### WHAT THE EXERCISE ASKS:
Check each line of the data below for the string "frame", then state how many have it and nothing else.

Saved entries:
Segment Open

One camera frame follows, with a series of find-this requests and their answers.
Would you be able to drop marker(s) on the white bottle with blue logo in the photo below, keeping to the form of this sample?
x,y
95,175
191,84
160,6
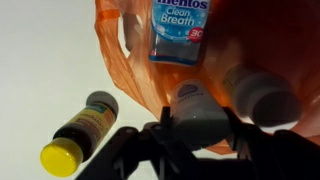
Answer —
x,y
198,120

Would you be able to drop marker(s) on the white-capped bottle in bag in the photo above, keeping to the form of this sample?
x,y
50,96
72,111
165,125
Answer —
x,y
265,98

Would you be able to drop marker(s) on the dark bottle with yellow cap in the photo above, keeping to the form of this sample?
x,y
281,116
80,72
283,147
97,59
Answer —
x,y
76,141

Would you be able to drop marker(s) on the blue Mentos mint box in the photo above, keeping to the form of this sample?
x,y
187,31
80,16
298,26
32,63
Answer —
x,y
177,30

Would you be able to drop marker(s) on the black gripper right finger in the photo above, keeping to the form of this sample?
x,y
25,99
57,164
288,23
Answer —
x,y
285,155

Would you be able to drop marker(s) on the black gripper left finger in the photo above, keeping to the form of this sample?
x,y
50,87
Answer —
x,y
121,155

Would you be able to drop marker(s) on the orange plastic bag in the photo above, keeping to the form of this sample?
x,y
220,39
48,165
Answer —
x,y
280,36

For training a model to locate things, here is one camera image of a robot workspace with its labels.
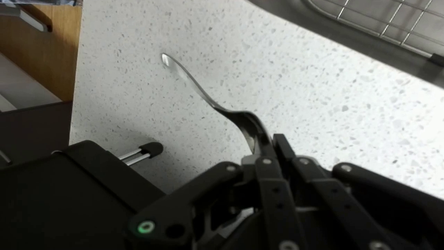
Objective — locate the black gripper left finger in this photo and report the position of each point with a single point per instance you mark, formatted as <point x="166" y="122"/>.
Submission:
<point x="228" y="208"/>

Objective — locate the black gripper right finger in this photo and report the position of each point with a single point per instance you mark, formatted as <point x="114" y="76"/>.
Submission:
<point x="355" y="209"/>

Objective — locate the silver spoon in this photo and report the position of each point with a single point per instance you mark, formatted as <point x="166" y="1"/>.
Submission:
<point x="249" y="124"/>

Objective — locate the metal sink grid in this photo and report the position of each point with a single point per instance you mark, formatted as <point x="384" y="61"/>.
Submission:
<point x="417" y="26"/>

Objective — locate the wooden cabinet front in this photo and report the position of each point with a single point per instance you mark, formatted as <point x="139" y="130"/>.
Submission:
<point x="49" y="58"/>

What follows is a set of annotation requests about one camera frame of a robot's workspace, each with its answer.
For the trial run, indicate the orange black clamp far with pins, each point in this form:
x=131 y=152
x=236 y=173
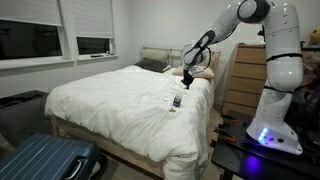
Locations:
x=230 y=118

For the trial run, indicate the wooden dresser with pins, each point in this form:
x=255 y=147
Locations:
x=246 y=79

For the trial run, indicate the wooden bed frame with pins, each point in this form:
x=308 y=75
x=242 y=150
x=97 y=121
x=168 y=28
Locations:
x=109 y=147

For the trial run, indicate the white bed duvet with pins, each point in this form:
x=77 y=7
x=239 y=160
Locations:
x=127 y=106

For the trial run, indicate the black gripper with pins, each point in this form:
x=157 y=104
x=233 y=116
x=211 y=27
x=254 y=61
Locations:
x=187 y=79

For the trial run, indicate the black robot table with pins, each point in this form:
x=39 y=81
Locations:
x=249 y=160

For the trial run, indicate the blue hard suitcase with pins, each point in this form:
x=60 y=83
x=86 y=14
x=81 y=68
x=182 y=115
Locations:
x=48 y=157

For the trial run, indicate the white jar lid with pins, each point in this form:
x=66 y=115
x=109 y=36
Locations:
x=165 y=98

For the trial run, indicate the pink pillow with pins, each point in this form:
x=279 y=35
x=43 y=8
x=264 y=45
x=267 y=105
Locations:
x=206 y=73

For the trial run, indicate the right window with blind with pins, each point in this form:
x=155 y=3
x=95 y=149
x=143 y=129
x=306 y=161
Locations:
x=93 y=21

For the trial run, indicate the window with blind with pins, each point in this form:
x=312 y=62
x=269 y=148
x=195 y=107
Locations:
x=93 y=21
x=32 y=33

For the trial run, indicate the beige headboard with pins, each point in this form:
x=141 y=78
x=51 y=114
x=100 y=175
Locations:
x=174 y=56

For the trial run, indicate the dark storage bin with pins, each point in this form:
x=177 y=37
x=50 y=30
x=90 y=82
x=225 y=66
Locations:
x=22 y=115

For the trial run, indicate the dark grey pillow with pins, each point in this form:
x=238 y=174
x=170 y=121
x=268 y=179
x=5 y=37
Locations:
x=153 y=65

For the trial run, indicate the left window with blind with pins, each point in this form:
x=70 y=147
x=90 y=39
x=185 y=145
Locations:
x=32 y=33

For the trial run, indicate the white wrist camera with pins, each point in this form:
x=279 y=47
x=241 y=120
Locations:
x=195 y=70

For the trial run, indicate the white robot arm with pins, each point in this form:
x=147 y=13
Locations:
x=283 y=60

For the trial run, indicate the orange black clamp near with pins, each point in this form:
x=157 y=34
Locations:
x=227 y=137

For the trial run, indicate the orange black clamp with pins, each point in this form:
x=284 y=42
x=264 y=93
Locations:
x=230 y=118
x=227 y=137

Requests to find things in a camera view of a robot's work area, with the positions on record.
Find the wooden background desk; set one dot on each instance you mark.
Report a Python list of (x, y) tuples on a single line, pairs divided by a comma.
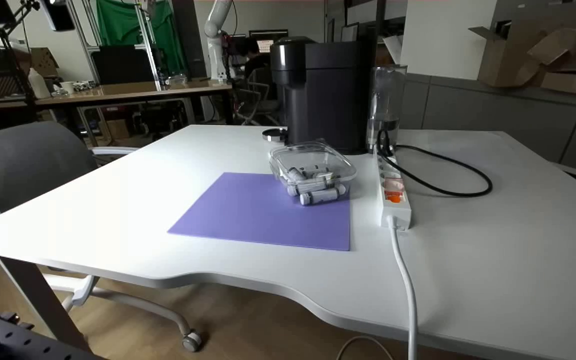
[(134, 93)]

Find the cardboard box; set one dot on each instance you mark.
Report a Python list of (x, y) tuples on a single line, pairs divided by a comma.
[(522, 59)]

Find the clear water tank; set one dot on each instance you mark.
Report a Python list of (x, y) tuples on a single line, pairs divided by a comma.
[(387, 102)]

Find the round metal drip tray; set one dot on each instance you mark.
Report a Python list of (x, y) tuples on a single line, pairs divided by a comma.
[(272, 135)]

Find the purple paper mat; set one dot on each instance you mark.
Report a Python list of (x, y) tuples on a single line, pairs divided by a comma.
[(257, 209)]

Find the green cloth backdrop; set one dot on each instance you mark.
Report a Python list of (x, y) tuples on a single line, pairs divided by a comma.
[(118, 27)]

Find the white vial front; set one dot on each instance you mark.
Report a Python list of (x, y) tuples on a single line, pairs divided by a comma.
[(326, 194)]

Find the black coffee machine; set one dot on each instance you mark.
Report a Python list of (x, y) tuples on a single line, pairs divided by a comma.
[(324, 90)]

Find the grey office chair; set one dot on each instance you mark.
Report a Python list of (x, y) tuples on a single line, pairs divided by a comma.
[(36, 158)]

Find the white power strip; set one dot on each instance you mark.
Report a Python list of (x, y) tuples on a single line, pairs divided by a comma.
[(395, 204)]

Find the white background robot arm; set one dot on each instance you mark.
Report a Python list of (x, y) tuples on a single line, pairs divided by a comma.
[(213, 32)]

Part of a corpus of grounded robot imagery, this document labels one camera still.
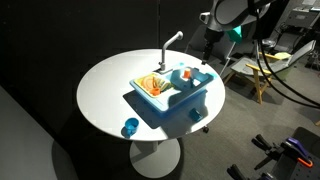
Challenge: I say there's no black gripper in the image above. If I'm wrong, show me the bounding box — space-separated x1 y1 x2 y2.
201 28 223 65

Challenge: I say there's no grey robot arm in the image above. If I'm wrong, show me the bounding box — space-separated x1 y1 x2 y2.
199 0 275 65

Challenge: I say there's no blue toy sink unit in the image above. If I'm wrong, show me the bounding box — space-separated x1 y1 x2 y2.
130 63 216 115

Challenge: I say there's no small blue toy cup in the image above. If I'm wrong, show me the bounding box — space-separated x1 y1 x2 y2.
189 108 203 122

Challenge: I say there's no grey office chair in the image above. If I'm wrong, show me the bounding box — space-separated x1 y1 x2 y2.
185 25 235 78

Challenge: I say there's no grey toy faucet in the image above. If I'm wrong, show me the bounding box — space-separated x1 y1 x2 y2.
158 31 183 73

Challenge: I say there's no blue toy utensil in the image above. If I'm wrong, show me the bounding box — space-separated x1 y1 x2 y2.
190 78 194 88

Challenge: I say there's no yellow dish drying rack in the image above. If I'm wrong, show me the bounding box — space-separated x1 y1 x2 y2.
133 73 173 98

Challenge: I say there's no small orange toy bowl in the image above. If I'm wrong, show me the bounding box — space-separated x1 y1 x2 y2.
149 88 161 96

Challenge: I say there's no orange toy plate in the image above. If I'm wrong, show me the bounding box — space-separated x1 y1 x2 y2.
142 76 154 90

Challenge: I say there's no wooden grey lounge chair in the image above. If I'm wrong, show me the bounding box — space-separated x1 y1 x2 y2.
224 40 316 104

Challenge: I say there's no blue plastic mug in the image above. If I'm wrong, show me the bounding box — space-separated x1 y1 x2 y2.
125 118 139 136

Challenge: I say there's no purple orange clamp tool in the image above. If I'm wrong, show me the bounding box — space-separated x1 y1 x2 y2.
281 137 313 168

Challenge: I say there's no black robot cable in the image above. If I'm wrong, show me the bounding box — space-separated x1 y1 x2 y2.
247 0 320 110

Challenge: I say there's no round white pedestal table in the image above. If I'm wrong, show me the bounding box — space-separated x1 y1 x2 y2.
76 49 225 178

Segment Closed

### SOLVED PROBLEM:
3